What the task asks: Each line of the entries that mentions the string "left" needs to be reported.

== Segment start ==

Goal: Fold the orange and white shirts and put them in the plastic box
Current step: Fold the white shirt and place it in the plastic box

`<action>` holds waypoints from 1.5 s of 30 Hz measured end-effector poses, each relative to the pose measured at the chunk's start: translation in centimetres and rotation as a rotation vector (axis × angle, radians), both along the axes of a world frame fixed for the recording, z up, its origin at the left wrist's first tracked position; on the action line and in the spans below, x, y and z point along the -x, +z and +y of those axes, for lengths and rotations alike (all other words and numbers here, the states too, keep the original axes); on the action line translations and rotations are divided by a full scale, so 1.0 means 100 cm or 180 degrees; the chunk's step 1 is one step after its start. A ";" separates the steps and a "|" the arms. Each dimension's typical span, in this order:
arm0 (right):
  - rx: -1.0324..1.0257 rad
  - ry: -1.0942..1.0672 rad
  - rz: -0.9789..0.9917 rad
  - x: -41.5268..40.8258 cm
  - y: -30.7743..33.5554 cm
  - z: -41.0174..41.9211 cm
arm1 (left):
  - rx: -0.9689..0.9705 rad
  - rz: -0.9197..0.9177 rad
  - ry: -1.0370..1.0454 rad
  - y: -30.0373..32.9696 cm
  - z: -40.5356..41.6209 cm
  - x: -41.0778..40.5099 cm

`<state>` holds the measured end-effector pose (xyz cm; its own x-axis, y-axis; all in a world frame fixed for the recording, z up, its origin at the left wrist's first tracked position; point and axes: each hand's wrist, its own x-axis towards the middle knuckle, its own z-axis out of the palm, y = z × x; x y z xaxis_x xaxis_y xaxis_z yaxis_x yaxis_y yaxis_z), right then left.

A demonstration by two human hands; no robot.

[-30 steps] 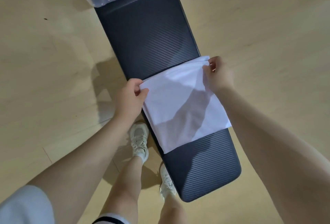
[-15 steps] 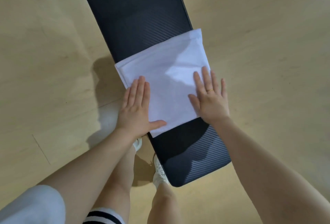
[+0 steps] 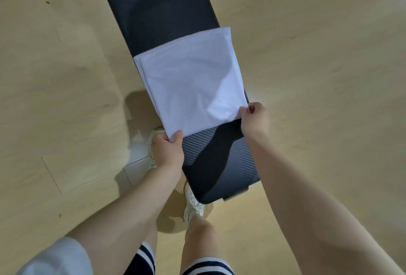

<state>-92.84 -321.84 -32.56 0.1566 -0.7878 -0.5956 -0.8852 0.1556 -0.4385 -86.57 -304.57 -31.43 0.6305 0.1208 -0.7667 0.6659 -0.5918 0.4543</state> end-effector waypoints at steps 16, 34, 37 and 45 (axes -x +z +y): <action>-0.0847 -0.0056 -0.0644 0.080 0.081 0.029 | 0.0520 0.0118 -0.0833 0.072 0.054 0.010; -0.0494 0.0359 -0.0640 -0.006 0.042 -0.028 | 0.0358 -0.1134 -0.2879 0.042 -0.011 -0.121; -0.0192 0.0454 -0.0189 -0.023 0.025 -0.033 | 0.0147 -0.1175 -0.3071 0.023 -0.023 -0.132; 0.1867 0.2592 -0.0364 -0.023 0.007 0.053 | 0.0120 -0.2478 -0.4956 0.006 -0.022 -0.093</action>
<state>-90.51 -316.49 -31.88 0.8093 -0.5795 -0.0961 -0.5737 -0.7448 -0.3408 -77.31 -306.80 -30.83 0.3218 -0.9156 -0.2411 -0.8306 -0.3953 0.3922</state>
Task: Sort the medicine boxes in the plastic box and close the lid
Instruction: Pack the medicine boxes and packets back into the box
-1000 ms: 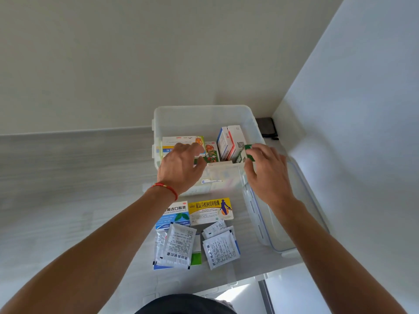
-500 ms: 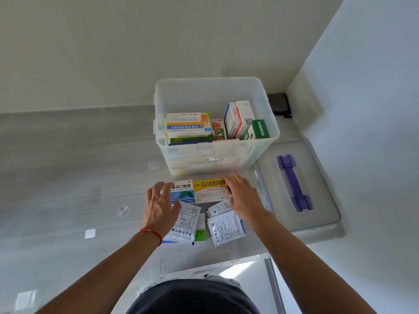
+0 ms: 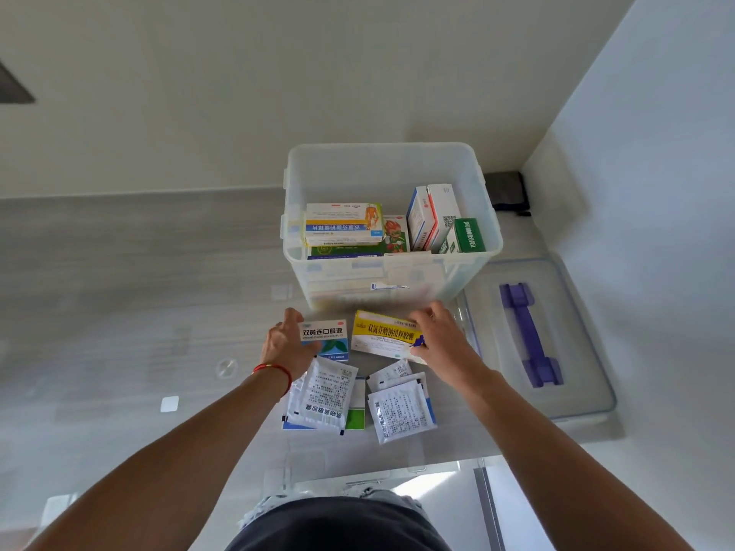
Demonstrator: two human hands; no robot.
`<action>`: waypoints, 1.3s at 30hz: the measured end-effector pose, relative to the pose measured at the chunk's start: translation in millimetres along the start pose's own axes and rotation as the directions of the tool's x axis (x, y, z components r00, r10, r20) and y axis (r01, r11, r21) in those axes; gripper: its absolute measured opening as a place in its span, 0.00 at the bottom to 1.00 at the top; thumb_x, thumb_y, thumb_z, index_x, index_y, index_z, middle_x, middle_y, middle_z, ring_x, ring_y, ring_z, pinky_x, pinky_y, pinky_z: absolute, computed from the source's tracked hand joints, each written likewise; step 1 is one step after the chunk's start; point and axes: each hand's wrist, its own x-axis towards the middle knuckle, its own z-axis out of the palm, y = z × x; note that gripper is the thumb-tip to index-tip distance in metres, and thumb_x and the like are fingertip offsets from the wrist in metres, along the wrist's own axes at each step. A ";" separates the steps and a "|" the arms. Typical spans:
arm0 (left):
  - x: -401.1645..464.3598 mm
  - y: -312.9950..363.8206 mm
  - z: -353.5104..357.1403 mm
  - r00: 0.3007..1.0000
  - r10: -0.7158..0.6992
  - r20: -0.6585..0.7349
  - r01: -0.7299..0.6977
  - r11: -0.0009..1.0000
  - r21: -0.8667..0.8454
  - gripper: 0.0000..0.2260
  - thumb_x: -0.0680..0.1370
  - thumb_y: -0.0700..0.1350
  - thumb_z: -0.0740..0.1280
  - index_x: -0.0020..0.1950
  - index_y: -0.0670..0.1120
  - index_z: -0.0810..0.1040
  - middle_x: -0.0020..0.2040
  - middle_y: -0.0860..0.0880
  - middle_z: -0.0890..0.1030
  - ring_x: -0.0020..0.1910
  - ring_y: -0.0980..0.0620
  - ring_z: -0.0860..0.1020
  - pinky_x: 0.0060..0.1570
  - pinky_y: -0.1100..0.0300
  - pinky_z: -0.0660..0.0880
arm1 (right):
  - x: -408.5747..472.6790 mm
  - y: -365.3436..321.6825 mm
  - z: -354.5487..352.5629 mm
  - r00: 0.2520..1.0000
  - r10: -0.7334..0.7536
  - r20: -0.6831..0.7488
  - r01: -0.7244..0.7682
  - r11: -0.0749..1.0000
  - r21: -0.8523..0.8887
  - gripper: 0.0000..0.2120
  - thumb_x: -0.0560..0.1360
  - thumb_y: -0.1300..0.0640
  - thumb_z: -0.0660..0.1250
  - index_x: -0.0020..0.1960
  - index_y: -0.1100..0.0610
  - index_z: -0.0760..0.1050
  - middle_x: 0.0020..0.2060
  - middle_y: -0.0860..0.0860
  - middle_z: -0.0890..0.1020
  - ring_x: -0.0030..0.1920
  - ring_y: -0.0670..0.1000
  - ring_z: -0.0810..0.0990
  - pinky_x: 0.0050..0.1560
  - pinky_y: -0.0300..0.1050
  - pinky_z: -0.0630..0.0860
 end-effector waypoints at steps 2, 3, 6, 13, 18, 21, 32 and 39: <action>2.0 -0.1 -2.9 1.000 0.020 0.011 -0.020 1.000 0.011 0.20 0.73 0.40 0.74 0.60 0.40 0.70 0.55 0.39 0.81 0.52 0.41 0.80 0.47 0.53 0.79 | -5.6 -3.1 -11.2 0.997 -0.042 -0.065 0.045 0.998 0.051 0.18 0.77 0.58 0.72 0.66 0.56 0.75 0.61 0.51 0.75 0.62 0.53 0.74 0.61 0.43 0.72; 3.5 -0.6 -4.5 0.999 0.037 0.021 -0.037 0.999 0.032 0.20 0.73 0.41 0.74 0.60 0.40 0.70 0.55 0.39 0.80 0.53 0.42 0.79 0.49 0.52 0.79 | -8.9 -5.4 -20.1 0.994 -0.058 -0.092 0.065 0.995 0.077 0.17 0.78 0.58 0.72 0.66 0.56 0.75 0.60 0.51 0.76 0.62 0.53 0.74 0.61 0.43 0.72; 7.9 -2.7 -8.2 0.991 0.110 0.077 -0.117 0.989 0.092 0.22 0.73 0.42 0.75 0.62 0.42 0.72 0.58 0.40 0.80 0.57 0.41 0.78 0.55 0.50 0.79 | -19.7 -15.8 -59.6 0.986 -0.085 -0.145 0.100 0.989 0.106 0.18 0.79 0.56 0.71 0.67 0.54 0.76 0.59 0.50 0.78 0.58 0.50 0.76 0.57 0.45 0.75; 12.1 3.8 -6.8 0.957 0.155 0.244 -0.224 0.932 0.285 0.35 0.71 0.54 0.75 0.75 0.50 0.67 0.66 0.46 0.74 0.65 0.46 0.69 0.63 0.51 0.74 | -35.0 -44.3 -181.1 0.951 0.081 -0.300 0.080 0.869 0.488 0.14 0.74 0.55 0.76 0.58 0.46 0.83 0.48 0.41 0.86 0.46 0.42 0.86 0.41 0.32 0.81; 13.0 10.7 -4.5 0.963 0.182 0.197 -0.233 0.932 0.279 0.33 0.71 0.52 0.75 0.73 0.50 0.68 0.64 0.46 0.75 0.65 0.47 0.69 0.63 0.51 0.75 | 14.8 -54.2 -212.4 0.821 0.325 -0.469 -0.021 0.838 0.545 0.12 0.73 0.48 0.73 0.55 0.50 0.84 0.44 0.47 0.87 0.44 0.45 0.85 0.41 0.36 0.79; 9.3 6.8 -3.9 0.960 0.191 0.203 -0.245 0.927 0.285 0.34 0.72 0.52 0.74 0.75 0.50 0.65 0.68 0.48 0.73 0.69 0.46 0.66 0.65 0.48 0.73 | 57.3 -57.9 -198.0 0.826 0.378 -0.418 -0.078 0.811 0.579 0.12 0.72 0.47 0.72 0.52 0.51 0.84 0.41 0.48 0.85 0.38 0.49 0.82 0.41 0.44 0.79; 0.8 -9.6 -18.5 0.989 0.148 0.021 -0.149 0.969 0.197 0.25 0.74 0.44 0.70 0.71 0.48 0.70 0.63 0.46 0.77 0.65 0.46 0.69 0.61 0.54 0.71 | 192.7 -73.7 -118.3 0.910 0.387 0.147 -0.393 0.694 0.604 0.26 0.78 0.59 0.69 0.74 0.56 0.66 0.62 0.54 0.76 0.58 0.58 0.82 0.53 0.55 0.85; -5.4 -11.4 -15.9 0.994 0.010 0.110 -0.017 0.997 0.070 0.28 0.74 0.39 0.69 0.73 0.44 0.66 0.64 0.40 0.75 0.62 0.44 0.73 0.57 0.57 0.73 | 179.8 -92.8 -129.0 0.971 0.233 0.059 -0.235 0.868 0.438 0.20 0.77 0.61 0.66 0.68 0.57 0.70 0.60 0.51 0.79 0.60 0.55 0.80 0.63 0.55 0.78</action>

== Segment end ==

Output of the task:
`<action>` holds waypoints from 1.5 s of 30 Hz measured end-effector poses, each relative to the pose measured at the chunk's start: translation in centimetres and rotation as a rotation vector (axis × angle, radians), both along the axes of a world frame fixed for the recording, z up, its origin at the left wrist's first tracked position; on the action line and in the spans below, x, y and z point along the -x, +z and +y of those axes, for lengths and rotations alike (all other words and numbers here, the states too, keep the original axes); on the action line translations and rotations are divided by a full scale, so 1.0 means 100 cm or 180 degrees; the chunk's step 1 is one step after its start. A ";" separates the steps and a "|" the arms. Each dimension's typical span, in this order:
arm1 (left):
`<state>` holds the measured end-effector pose (xyz cm; its own x-axis, y-axis; all in a world frame fixed for the recording, z up, its origin at the left wrist's first tracked position; point and axes: each hand's wrist, its own x-axis towards the middle knuckle, its own z-axis out of the palm, y = z × x; x y z xaxis_x xaxis_y xaxis_z yaxis_x yaxis_y yaxis_z), right then left.
arm0 (left):

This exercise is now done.